Uma semana depois, fui surpreendido com o aviso de que “aquela tal olimpíada de matemática vai ser amanhã”, e quando percebi, já estava em uma sala de aula tentando resolver aquelas 20 questões objetivas. Fiquei surpreso com a dificuldade das questões daquela prova, e ainda mais surpreso ao descobrir que se tratava somente da “primeira fase”. E essa minha surpresa triplicou quando recebi de um professor a notícia de que “tinha sido aprovado para a segunda fase, que ocorreria em uma outra escola”.

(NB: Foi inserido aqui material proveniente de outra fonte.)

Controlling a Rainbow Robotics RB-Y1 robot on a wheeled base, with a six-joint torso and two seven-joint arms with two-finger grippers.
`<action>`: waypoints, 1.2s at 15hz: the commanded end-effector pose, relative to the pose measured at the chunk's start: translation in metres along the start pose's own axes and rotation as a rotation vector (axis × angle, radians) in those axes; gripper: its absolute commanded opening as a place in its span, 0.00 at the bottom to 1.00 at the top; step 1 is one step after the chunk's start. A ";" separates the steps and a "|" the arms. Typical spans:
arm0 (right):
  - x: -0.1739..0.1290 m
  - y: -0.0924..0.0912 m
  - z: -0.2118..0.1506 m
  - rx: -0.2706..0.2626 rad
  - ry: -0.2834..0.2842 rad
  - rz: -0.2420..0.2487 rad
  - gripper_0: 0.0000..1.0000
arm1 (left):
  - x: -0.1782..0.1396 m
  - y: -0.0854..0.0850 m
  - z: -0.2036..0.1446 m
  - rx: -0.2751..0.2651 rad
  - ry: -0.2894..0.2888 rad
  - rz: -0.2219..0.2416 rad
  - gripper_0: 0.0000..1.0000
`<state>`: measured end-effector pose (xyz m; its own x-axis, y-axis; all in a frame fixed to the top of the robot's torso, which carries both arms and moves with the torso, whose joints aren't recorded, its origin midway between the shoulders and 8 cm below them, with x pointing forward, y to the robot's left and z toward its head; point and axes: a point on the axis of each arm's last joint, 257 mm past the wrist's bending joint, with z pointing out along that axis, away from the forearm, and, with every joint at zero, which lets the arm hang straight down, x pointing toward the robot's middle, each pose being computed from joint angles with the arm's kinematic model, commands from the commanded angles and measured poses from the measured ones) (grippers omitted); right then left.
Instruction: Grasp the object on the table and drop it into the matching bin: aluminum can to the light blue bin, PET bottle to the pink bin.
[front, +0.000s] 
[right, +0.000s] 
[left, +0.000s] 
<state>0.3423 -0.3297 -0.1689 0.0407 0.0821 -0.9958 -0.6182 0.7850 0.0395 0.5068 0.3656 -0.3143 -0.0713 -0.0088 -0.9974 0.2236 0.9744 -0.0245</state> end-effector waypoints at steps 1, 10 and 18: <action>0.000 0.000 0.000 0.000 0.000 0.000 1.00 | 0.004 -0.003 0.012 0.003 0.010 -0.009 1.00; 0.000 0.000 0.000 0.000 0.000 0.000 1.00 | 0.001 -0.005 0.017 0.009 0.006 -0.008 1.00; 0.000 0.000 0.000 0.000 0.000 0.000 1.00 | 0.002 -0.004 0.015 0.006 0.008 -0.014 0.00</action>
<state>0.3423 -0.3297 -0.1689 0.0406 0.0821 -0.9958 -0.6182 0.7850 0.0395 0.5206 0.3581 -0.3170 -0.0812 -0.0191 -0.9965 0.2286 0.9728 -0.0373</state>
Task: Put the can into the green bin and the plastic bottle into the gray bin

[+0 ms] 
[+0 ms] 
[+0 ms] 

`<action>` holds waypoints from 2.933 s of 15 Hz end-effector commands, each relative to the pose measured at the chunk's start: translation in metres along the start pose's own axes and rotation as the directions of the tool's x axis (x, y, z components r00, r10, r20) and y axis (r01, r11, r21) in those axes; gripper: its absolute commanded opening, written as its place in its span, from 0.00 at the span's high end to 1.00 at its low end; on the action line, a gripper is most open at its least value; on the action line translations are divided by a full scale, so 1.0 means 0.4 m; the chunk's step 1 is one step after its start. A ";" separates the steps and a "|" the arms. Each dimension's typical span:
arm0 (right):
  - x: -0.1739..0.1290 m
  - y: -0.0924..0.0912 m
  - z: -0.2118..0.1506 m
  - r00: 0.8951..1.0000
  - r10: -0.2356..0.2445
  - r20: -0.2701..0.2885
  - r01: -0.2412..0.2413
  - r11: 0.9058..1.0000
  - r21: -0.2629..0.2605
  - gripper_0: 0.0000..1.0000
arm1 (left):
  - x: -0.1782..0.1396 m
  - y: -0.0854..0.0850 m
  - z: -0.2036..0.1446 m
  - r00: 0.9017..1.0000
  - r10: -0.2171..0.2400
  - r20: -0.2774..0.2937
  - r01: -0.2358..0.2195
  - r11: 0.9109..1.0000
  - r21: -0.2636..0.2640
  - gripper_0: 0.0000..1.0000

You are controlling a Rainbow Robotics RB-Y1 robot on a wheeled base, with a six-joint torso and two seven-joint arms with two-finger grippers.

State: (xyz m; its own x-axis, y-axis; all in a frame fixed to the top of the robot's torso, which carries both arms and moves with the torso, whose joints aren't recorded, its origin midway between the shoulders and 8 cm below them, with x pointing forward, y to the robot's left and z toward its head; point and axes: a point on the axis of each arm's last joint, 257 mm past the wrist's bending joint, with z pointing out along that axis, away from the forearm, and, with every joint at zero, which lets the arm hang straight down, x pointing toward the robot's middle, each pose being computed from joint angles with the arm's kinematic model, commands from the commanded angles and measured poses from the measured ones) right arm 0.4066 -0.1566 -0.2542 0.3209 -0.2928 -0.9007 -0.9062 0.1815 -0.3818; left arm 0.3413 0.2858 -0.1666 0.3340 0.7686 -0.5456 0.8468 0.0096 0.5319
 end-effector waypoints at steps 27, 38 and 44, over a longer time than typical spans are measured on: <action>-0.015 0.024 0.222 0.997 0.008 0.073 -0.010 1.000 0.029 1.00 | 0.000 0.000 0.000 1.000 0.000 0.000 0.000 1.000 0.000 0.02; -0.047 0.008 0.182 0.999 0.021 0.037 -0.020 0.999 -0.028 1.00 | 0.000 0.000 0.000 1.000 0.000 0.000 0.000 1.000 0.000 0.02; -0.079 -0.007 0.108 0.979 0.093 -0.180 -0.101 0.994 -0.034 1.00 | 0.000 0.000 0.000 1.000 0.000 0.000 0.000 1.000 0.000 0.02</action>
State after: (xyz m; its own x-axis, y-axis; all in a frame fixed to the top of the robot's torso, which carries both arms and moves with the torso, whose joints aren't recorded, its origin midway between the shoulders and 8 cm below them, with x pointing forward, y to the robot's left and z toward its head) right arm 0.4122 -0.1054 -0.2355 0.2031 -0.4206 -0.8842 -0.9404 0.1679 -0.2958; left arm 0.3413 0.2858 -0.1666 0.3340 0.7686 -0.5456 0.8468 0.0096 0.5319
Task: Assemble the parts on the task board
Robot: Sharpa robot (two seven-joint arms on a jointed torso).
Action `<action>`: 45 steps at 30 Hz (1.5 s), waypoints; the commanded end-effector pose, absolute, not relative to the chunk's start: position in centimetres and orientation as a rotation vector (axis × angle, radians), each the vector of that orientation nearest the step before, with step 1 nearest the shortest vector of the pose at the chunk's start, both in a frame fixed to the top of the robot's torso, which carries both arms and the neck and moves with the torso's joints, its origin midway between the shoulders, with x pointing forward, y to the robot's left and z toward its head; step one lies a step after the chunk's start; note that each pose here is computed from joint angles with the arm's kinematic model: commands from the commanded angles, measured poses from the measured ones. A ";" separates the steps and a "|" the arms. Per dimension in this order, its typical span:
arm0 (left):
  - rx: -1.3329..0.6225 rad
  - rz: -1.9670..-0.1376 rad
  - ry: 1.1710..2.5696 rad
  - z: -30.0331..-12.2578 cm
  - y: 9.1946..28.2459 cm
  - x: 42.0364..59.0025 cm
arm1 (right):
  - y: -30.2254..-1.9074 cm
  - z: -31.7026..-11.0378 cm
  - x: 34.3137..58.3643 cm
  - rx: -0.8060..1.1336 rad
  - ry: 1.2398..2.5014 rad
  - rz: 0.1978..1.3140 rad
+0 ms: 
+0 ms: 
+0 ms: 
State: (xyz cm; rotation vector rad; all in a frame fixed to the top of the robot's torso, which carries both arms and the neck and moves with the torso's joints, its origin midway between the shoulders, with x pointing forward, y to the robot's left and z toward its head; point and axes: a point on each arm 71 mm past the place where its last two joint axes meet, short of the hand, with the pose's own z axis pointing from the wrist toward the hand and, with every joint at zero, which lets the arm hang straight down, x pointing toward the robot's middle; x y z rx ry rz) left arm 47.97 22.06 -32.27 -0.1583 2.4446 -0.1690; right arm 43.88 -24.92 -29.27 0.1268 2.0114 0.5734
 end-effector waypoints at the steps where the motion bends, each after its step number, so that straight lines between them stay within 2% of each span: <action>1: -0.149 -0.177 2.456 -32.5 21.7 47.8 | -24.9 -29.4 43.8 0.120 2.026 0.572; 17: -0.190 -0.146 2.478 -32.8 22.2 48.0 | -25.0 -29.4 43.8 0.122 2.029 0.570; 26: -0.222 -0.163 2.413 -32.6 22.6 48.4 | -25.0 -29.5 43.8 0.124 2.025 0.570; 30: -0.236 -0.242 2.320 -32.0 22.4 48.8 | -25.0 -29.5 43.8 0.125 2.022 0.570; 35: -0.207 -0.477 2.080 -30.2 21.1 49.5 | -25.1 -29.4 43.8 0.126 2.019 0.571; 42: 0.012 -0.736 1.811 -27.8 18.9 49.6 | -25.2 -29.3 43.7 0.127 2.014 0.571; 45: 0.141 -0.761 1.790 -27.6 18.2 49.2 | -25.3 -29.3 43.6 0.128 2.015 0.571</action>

Ainda inexperiente, fiquei um pouco hesitante de passar uma tarde de um sábado resolvendo uma prova enigmática, mas a curiosidade me convenceu a seguir em frente. Dessa vez discursivas, as inteligentes questões de lógica eram diferentes de tudo o que eu já tinha visto no ensino fundamental, e apesar do meu pífio desempenho dado o limitante de tempo, algo na minha forma de raciocínio deve ter atentado os corretores, que consideraram minhas respostas dignas de uma “Menção Honrosa”.

No meu segundo ano de ensino médio, já estava muito mais preparado e aquecido na matemática, e passei sem problema maior pela primeira fase daquela que eu já conhecia como a Olimpíada Brasileira de Matemática das Escolas Públicas, a OBMEP. Dessa vez, já corriam ambições em minha cabeça: “será que eu consigo uma medalha?”. E foi uma semana antes da fase final dessa prova que me envolvi em um acidente que me deixou com três ligamentos rompidos no tornozelo e sem conseguir andar por meses. Incentivado pelo meu pai, mesmo tomado por dor de cabeça, fui fazer a prova na semana seguinte em uma sala que havia sido generosamente adaptada para mim pelos organizadores. Não me arrependo desse sacrifício hoje, já que foi assim que consegui minha primeira Medalha em uma Olimpíada séria, ainda que de Bronze.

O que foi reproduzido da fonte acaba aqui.